L'énorme erreur dans l'article du monde est d'extrapoler les codes vestimentaires de la sphère sociale fréquentées par l'auteur pour en tirer une généralité.
Qu'on le veuille ou non, même si l'habit ne "fait" pas le moine, il envoie un signal très fort concernant notre identité sociale, et ce dès les premières secondes - si cruciales. Il vaut donc le coup qu'on se penche un peu dessus lorsqu'on fait le choix de déambuler pour aborder différents groupes de gens...
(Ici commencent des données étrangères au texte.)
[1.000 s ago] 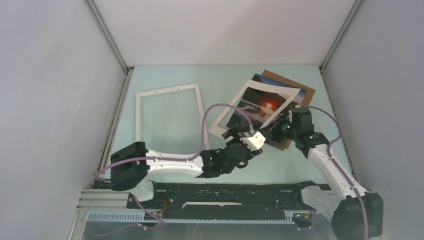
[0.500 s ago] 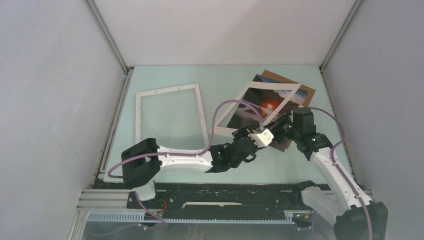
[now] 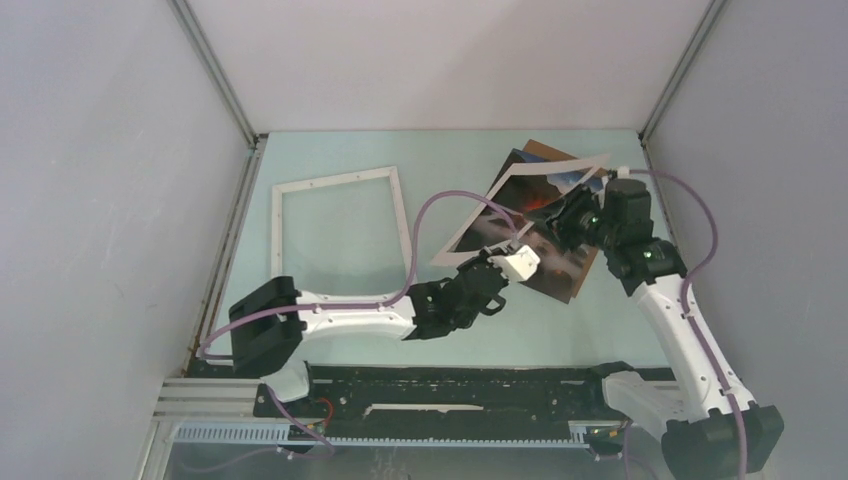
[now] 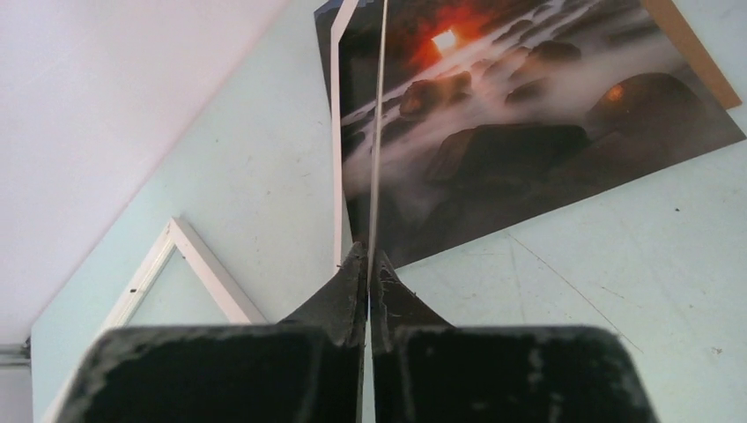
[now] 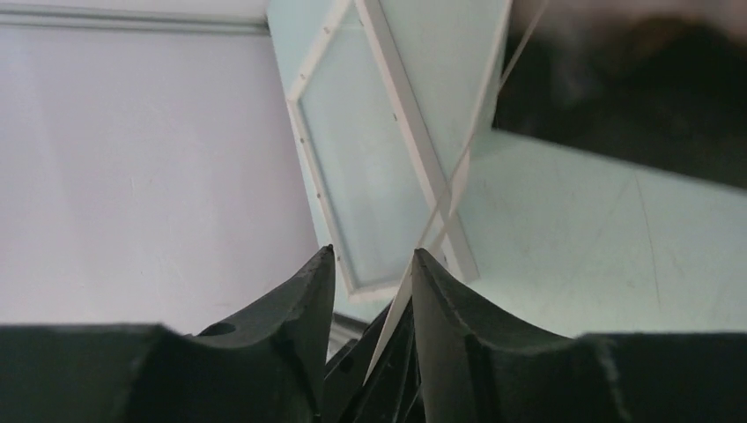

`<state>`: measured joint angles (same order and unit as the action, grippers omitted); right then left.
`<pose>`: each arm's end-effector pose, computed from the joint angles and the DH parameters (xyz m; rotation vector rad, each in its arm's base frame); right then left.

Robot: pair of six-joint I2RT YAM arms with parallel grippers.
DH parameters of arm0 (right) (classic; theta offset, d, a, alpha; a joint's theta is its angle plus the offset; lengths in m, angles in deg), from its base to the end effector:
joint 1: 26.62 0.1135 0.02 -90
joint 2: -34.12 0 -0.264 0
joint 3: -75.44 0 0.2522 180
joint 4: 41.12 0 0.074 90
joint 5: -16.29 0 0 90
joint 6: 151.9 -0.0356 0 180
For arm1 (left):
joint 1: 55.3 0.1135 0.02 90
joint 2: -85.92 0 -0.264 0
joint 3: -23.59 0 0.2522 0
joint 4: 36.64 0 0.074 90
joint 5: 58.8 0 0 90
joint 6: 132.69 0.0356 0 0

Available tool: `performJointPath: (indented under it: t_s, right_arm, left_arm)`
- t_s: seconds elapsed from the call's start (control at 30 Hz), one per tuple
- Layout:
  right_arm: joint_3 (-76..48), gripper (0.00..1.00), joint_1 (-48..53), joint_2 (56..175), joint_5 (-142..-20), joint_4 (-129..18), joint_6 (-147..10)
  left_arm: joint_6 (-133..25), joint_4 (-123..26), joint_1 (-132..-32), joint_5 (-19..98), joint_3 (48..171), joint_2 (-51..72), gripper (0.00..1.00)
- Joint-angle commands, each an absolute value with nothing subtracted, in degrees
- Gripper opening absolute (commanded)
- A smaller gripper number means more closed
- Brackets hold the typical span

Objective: Put the photo into the frame
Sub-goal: Turn over the photo frame item at the center of the board.

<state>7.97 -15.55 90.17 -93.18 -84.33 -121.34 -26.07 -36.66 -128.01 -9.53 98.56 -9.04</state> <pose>0.2050 0.0522 0.3258 0.7351 2.1680 1.0515 0.1335 -0.3509 0.2557 0.9193 1.5859 -0.0027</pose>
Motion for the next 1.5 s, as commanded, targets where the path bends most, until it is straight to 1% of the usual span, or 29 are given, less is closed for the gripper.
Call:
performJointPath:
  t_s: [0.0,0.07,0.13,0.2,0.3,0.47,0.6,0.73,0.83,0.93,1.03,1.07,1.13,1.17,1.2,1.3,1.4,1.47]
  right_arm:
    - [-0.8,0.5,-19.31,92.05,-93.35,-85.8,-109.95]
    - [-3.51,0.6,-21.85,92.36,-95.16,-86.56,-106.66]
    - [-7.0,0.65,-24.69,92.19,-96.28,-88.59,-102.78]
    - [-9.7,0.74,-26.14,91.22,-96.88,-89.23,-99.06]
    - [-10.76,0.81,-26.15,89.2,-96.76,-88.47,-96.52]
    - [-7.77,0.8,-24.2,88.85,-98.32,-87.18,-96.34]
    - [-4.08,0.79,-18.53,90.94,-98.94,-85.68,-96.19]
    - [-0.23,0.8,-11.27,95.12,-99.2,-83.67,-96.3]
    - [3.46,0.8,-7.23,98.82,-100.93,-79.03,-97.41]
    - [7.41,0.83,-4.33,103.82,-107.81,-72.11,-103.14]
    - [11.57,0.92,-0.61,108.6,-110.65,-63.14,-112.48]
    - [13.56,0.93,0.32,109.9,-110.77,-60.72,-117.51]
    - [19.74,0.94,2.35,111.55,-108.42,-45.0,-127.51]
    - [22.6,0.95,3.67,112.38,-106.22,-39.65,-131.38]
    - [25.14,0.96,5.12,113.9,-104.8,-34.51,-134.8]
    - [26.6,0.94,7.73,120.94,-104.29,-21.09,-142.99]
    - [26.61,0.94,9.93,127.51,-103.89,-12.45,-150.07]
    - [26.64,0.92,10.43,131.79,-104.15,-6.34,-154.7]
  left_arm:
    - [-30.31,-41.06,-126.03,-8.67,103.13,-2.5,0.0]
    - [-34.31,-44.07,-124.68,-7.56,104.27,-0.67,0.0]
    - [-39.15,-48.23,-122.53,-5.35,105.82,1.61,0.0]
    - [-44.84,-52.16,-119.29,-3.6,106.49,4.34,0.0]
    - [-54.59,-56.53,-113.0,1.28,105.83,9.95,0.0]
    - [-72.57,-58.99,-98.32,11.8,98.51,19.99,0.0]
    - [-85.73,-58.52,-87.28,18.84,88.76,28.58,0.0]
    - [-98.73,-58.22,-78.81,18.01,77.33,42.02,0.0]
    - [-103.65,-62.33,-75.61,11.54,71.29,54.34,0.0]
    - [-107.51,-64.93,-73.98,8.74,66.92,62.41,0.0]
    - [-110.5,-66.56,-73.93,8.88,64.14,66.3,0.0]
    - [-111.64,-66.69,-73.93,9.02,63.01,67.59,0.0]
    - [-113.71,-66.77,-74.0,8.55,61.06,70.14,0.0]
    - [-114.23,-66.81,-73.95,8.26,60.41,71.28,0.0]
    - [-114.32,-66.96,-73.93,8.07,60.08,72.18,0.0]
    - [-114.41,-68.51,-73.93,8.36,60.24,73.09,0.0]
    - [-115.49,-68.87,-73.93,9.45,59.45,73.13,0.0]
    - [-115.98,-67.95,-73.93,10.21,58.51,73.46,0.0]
Contrairement à une idée communément reçue, une tenue vestimentaire réussie n'envoie pas le signal "je suis au dessus de vous socialement", mais "je maîtrise les codes vestimentaires mieux que vous". De fait, lorsque c'est réussi ce signal n'est pas perçu consciemment par les gens. Il se dégage un simple sentiment de "comme les autres autour de moi, mais mieux"... Ou encore "cette personne fait parti des miens, et elle me semble intéressante". Dit autrement:
"L’élégance s’arrête au moment où on la remarque." - Brummel
On intègre naturellement les règles qui s'appliquent à notre cercle social, c'est la raison pour laquelle en général les gens ne ressentent pas ce sentiment de soumission à cette dictature vestimentaire. La difficulté apparaît dès qu'il s'agit de calibrer ce signal pour qu'il reste en adéquation avec un milieu social hors de celui qu'on fréquente habituellement. C'est très difficile. Nier ceci, c'est ne pas voir la problématique, et effectivement prendre le risque de passer pour un plouc.
Fort heureusement (ou pas) pour nous, la tenue de magicien est moins soumise à cette règle car un des buts de celle-ci est de NE PAS se fondre dans la masse. C'est une tenue d'artiste. Elle doit dénoter un peu. Un peu seulement! L'erreur peut être commise dans les deux sens: une cravate avec un as de pique pourra passer dans certains milieux, mais sera à proscrire à tout prix dans beaucoup d'autres. Parallèlement, il me semble que David Stone (à moins que ce soit Jean Jacques Sanvert?) raconte cette anecdote où il s'est pointé en costard cravate à un marriage plutôt populaire, ici l'écart est dans l'autre sens...
(L'artiste se produisant sur scène sort complètement de ce cadre)
Chez les créateurs ou les modeux (= ceux qui fréquentent la semaine de la mode à Paris par exemple), oui. Mais qu'on le veuille ou non, tout le monde se plie naturellement à certains critères de modes vestimentaires.
Ps: lorsque je parle de "cercle social", ou de "milieux", il ne faut pas y voir de jugement de valeur ou quelconque nivellement intellectuel, mais simplement le fait qu'à partir du moment où il y a interactions humaines, il y a création de cercles sociaux qui cohabitent. Point de jugement de valeur sur ceux-ci.